:: Your goal ::
Could you return every line of the material that contains the word "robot"?

---

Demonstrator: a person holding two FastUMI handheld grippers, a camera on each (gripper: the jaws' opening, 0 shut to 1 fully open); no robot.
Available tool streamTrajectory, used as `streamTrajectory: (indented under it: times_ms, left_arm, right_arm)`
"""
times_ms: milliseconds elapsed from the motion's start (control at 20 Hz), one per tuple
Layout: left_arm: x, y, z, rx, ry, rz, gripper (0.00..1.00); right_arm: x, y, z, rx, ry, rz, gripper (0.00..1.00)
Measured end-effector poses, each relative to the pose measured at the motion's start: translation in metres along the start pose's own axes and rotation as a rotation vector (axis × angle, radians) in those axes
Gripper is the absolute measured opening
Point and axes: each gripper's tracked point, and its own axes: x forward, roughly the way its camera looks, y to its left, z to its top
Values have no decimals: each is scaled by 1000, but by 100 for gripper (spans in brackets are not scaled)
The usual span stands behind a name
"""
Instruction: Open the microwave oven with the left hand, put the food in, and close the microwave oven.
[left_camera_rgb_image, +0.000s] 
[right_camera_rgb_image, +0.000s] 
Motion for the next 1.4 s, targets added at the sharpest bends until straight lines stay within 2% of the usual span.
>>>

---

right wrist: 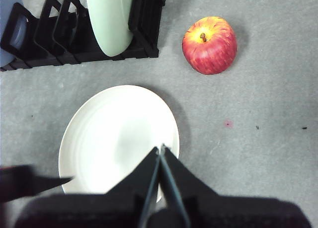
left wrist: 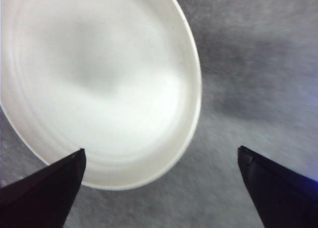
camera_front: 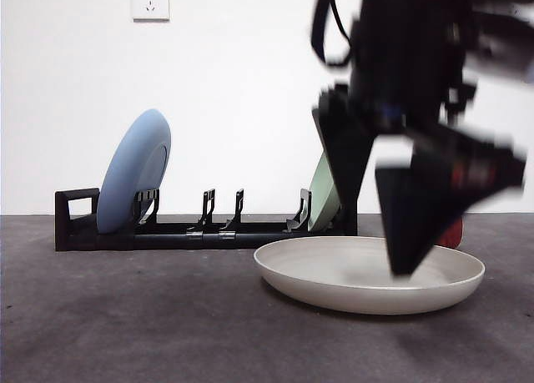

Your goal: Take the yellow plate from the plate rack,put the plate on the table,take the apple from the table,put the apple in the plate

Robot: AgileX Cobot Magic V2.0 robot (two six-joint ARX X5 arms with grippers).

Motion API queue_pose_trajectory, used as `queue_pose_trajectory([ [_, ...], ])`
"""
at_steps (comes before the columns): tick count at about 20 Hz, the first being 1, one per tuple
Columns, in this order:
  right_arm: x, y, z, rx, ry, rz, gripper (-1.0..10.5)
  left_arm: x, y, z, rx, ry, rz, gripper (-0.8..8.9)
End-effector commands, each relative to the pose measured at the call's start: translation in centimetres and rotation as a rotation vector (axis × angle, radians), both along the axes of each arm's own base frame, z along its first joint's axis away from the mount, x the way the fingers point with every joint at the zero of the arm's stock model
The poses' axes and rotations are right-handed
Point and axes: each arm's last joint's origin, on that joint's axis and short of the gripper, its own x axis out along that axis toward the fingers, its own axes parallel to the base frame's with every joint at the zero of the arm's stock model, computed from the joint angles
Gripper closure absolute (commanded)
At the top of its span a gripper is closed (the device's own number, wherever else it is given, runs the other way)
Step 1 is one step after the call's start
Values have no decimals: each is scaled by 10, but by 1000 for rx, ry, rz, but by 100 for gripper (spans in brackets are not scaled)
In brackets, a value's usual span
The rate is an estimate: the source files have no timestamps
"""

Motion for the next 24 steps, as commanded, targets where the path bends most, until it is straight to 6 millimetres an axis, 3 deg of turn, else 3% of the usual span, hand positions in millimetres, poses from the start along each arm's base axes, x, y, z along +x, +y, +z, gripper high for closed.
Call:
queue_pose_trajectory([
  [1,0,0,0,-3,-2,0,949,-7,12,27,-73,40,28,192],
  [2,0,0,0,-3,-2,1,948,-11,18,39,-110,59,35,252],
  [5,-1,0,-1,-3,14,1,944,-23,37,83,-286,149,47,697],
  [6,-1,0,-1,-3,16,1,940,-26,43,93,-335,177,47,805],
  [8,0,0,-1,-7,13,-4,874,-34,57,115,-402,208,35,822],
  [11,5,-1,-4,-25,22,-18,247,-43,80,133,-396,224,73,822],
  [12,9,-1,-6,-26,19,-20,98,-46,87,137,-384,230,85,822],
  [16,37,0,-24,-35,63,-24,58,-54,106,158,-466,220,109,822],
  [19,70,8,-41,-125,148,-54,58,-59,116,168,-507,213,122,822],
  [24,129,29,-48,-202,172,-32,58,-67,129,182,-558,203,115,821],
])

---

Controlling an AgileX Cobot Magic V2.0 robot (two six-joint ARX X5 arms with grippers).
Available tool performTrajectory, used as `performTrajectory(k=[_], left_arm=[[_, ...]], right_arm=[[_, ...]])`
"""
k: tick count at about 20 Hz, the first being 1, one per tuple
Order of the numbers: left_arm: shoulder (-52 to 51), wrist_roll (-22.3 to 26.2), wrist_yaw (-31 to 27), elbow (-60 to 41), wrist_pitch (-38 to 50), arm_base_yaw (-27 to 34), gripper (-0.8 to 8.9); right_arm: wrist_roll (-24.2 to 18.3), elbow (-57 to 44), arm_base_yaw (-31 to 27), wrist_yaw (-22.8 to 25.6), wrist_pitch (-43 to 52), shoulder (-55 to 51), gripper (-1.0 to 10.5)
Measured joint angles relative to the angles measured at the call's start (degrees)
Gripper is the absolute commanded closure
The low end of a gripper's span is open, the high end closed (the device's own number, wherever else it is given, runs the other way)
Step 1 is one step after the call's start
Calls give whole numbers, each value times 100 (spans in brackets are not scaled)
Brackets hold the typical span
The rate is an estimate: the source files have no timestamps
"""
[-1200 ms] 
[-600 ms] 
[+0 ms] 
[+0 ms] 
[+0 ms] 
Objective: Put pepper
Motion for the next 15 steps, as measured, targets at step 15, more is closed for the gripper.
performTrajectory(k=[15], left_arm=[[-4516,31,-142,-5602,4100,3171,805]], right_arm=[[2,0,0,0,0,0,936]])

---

:: Exercise solution ::
Demonstrator: a person holding two FastUMI handheld grippers, a camera on each (gripper: the jaws' opening, 0 shut to 1 fully open); no robot.
Robot: AgileX Cobot Magic V2.0 robot (two six-joint ARX X5 arms with grippers).
Controlling an AgileX Cobot Magic V2.0 robot (two six-joint ARX X5 arms with grippers).

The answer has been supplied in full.